- **Activity**
Write out the data exactly as given, dropping every picture.

- **Material provided**
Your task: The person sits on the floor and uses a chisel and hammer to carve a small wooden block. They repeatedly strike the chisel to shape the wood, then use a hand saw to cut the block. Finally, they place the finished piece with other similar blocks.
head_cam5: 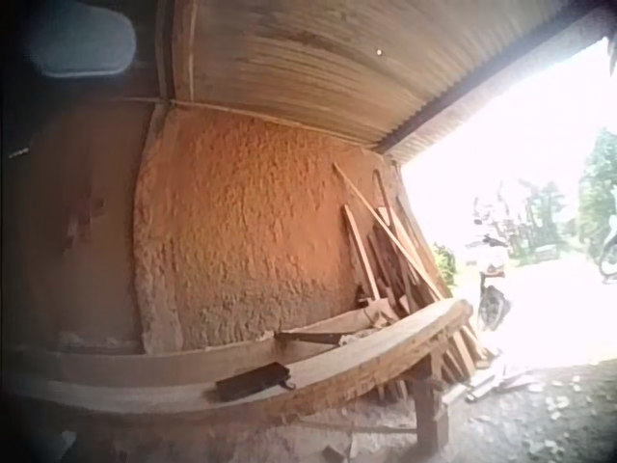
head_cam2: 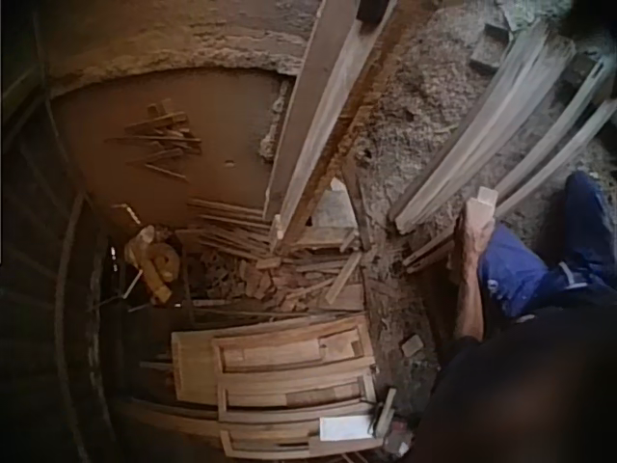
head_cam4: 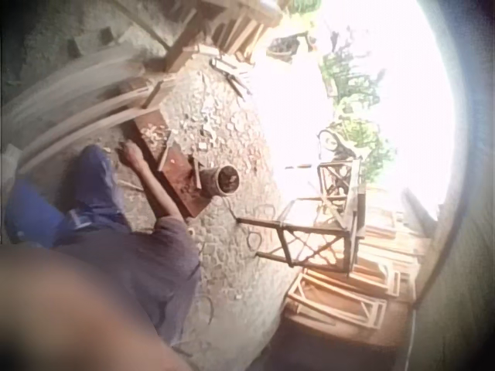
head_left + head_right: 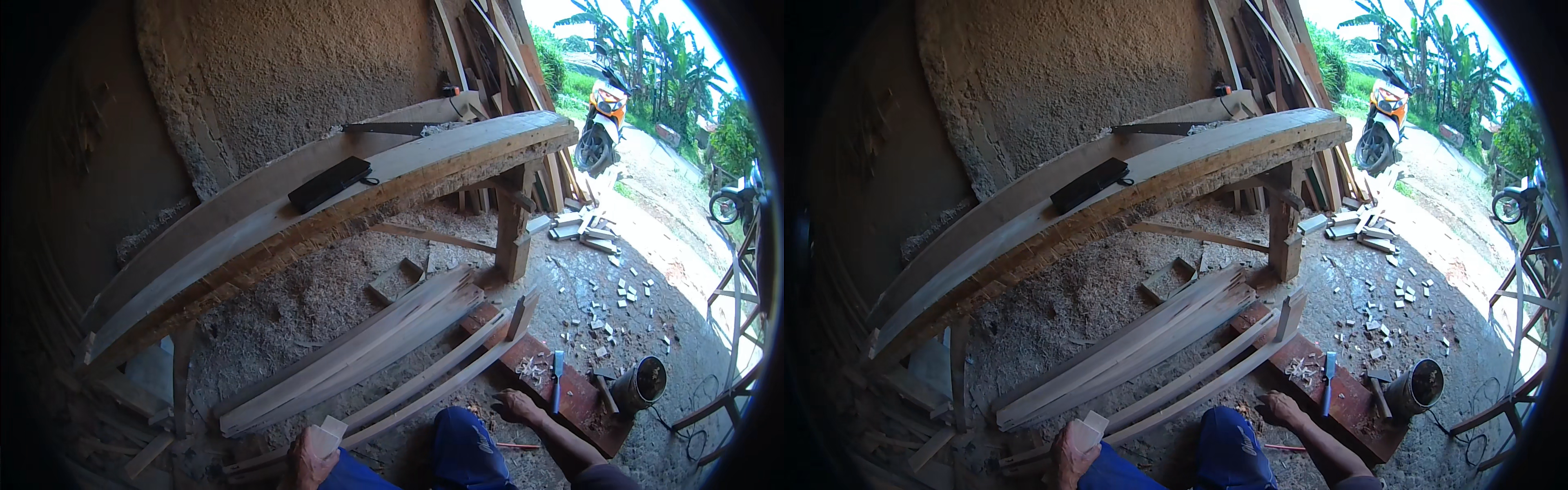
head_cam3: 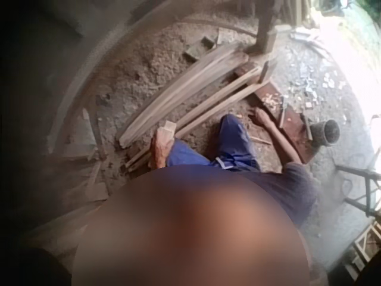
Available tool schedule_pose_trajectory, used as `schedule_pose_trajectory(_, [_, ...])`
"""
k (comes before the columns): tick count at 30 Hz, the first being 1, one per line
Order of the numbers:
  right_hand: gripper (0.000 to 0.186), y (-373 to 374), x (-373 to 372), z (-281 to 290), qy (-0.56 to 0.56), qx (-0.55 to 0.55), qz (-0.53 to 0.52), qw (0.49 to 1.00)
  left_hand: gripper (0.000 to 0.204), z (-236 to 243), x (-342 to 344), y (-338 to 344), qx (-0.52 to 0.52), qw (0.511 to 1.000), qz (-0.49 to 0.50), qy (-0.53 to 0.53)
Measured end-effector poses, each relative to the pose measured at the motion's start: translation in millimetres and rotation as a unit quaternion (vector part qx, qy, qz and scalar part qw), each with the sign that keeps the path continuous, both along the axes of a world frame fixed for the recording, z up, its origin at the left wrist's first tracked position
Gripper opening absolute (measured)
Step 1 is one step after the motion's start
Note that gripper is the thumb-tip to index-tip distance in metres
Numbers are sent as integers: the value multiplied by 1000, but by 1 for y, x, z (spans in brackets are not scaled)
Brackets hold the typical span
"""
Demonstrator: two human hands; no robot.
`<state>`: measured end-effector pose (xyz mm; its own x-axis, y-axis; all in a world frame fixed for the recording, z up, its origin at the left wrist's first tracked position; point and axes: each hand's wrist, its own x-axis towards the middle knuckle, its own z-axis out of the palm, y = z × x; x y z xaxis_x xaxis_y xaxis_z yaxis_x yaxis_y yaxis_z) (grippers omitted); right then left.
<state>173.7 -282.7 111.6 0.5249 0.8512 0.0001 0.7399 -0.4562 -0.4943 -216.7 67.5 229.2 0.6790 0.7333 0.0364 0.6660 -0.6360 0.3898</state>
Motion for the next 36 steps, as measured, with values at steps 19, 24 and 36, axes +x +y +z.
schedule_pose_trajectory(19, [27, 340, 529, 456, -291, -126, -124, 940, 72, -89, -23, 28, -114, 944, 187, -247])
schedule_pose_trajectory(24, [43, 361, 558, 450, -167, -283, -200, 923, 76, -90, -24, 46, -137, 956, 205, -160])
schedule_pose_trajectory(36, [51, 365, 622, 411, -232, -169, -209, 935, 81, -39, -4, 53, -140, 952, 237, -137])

- **Answer**
Your task: The person sits on the floor and uses a chisel and hammer to carve a small wooden block. They repeatedly strike the chisel to shape the wood, then use a hand saw to cut the block. Finally, they place the finished piece with other similar blocks.
head_cam5: 
head_cam2: 
head_cam4: 
head_left + head_right: 
head_cam3: 
Available tool schedule_pose_trajectory, used as `schedule_pose_trajectory(_, [_, ...])`
"""
k (comes before the columns): tick count at 30 Hz, the first being 1, one per line
Order of the numbers:
  right_hand: gripper (0.000 to 0.186), y (-373 to 374), x (-373 to 372), z (-281 to 290), qy (-0.56 to 0.56), qx (-0.55 to 0.55), qz (-0.53 to 0.52), qw (0.49 to 1.00)
  left_hand: gripper (0.000 to 0.204), z (-236 to 243), x (-342 to 344), y (-338 to 344), qx (-0.52 to 0.52), qw (0.511 to 1.000), qz (-0.49 to 0.50), qy (-0.53 to 0.53)
Measured end-effector poses, each relative to the pose measured at the motion's start: translation in millimetres and rotation as a unit quaternion (vector part qx, qy, qz and scalar part qw), each with the sign that keeps the path continuous, both along the axes of a world frame fixed for the recording, z up, its origin at the left wrist's first tracked position
Gripper opening absolute (measured)
Step 1 is one step after the motion's start
Note that gripper is the thumb-tip to index-tip distance in metres
Numbers are sent as integers: the value multiplied by 1000, but by 1 for y, x, z (spans in brackets are not scaled)
Brackets hold the typical span
"""
Demonstrator: two human hands; no robot.
`<state>`: measured end-effector pose (xyz mm; its own x-axis, y-axis; all in a world frame fixed for the recording, z up, its origin at the left wrist's first tracked position; point and axes: each hand's wrist, its own x-axis towards the middle knuckle, its own z-axis out of the palm, y = z × x; x y z xaxis_x xaxis_y xaxis_z yaxis_x yaxis_y yaxis_z) (grippers omitted); right then left.
<state>173.7 -282.7 111.6 0.5249 0.8512 0.0001 0.7399 -0.4562 -0.4943 -216.7 67.5 229.2 0.6790 0.7333 0.0364 0.6660 -0.6360 0.3898</state>
Motion for the next 36 steps, as measured, with values at steps 19, 24 and 36, axes +x +y +z.
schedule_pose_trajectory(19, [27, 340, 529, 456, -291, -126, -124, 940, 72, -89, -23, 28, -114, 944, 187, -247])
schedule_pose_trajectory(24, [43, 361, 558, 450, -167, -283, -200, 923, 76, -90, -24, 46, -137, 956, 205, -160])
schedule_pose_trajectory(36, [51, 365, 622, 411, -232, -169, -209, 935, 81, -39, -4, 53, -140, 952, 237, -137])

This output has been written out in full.